Complaints, comments, criticisms and compliments can be sent to  peter@lowry.me

Climate Action hits a wall in Ontario.

Wednesday, September 26th, 2018

To our chagrin and horror the Province of Ontario has turned its back on climate action. In a to-the-point report, environmental commissioner Dianne Saxe made her report to the legislature at Queen’s Park on Tuesday morning. We hear that nobody from the conservative caucus attended.

In the afternoon, the environmental commissioner went to Barrie, in the heart of conservative Ontario and gave her report to a full house. Their provincial government might not care but the people do.

In an open plea to the citizens, the commissioner talked of the environmental challenge facing the province and the ability of citizens to take action. “At a time when Ontario has a huge climate challenge, we are no longer able to have a safe, predictable climate.”

Saxe called on citizens to work around the government to meet the challenge. At a time when the government casts aspersions on the climate challenge, it is business, municipalities, citizens groups, universities that can give direction and do more.

The report makes it clear that climate disruption is already affecting Ontario and there is no doubt of its impact. The report states flatly that “what used to be normal weather is gone.”

The report states that when the government will not do its job, business and citizens have to step forward. This is despite the essential roles that government can play.

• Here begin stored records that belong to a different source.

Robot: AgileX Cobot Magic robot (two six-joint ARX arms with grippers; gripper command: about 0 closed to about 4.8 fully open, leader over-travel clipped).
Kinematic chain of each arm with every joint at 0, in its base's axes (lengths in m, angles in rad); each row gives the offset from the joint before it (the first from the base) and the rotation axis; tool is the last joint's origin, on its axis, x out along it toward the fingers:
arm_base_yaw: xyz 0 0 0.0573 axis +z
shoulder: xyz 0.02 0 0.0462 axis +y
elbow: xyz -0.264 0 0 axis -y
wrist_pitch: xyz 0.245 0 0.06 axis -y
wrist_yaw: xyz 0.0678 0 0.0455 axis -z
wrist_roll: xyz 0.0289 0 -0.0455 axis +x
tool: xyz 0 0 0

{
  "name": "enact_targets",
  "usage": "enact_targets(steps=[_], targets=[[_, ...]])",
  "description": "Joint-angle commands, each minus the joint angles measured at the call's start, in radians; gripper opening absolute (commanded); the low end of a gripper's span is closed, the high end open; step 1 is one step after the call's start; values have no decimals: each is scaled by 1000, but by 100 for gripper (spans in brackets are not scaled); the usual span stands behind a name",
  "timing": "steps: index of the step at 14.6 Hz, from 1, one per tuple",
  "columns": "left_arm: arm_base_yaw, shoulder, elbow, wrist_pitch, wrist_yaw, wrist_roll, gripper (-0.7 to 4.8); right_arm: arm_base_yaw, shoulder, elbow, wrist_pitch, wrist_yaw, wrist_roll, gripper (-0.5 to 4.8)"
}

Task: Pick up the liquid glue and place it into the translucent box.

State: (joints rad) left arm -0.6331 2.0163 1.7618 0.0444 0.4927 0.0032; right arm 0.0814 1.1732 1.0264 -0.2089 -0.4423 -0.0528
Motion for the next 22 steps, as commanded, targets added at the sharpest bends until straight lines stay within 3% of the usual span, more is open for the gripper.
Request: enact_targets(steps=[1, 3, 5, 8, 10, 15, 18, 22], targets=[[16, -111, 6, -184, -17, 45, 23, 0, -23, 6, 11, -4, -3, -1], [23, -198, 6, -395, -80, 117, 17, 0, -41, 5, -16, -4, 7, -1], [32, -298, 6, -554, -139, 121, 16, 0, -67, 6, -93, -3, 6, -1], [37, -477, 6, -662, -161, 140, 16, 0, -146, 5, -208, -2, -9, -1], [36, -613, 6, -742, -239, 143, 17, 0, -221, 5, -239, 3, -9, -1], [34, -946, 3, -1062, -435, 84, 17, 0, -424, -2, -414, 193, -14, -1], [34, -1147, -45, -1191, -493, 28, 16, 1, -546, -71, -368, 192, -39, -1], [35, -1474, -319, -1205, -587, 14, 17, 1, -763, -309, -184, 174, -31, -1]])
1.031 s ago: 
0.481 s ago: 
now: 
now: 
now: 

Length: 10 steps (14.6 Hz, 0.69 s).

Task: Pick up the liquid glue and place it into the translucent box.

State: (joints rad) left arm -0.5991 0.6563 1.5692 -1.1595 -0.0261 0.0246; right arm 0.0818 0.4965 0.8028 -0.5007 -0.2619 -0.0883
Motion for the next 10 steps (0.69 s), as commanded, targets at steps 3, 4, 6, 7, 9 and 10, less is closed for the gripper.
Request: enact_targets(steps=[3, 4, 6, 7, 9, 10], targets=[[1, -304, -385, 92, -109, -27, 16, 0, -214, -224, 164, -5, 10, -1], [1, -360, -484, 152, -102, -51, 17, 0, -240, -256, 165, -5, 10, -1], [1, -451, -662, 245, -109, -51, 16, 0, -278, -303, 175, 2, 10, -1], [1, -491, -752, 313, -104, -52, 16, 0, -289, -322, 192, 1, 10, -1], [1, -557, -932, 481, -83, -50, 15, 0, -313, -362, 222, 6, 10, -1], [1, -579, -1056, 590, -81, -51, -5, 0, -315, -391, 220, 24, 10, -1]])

Saxe was very positive about the role government has played in Ontario over the past 15 years. She feels that Ontario can only achieve emission reductions with a combination of making polluters pay, developing new solutions and regulating polluters.

The commissioner was critical of the lack of clarity in the cap and trade system of the previous government but felt that it was working. She feels that by dispensing with cap and trade, the current government has not given it time to work and laid itself open to expense for the taxpayers.

She feels that the current government needs to make a commitment, a plan and take action that can continue to be improved. At least the Barrie audience was with her.